Being relatively new to Haskell, I'm trying to wrap my head around the following discrepancy (for which there is a good reason, I'm sure). Perhaps my question simply stems from a misunderstanding of GHCi, but I'll sleep better at night when I can put my doubts to rest.
Here goes. If, after binding a name, foo
, to some integral expression (simply 1
, here) in a script and compiling that script, I load the latter in GHCi, :t
tells me that the type of foo
is Integer
.
$ printf %s\\n "foo=1" > foo.hs
$ ghci
λ> :l foo.hs
[1 of 1] Compiling Main ( foo.hs, interpreted )
Ok, modules loaded: Main.
λ> :t foo
foo :: Integer
As I understand it, the ambiguity in the type of foo
is resolved thanks to some default declaration, which, I presume, is specified somewhere in Prelude
:
default (Integer, Double)
So far, so good. However, when I carry out a seemingly equivalent let
binding directly inside GHCi, :t
tells me that the latter still treats foo
as a polymorphic numeric constant, not as an Integer
:
$ ghci
λ> let foo=1
λ> :t foo
foo :: Num a => a
How can this discrepancy be explained? What is the rationale behind it? Does GHCi not apply the default declaration to resolve type ambiguity? And if it does, in what situations does it do it?

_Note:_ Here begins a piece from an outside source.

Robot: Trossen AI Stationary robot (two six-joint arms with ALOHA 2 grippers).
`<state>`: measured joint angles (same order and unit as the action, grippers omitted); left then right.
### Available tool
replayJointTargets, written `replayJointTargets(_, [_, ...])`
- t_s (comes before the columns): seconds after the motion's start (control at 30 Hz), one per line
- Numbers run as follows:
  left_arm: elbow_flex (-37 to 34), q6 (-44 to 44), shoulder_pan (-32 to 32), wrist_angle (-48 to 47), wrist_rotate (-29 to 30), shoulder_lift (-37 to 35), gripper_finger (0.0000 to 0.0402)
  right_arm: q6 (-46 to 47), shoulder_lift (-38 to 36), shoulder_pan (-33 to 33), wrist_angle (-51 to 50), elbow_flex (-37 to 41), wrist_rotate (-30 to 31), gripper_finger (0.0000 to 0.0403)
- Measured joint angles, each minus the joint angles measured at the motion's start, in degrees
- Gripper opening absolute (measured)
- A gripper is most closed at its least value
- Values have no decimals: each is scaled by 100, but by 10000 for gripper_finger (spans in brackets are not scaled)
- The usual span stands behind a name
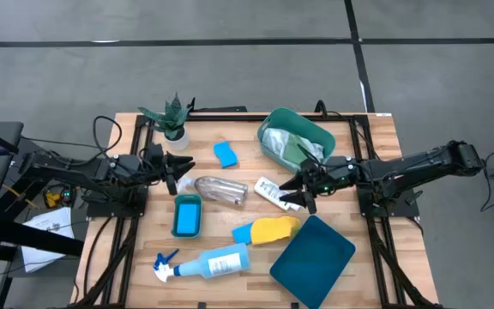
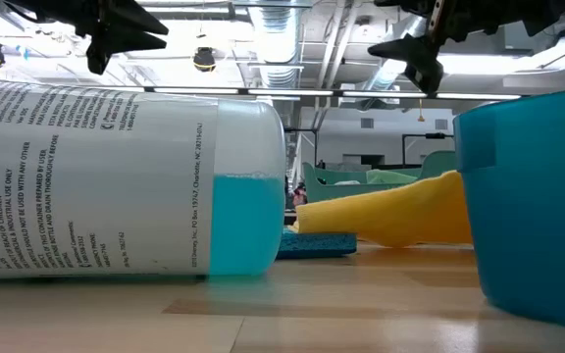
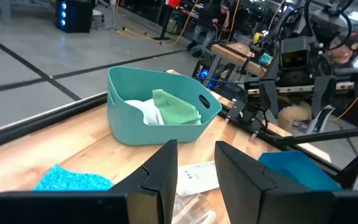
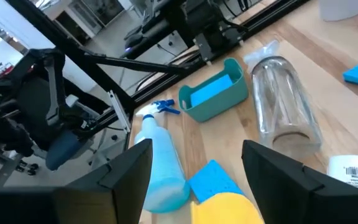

(For information, I'm using GHC 7.8.3.)
In GHC 7.8 or greater the Monomorphism Restriction is indeed off inside the GHCi shell, so declarations at the interactive shell will not apply the Num defaulting rules to top level expressions not under a lambda binder ( per the monomorphism restriction ). The monomorphism restriction will still apply to external modules that are loaded.
You can toggle this with
:set -XMonomorphismRestriction
.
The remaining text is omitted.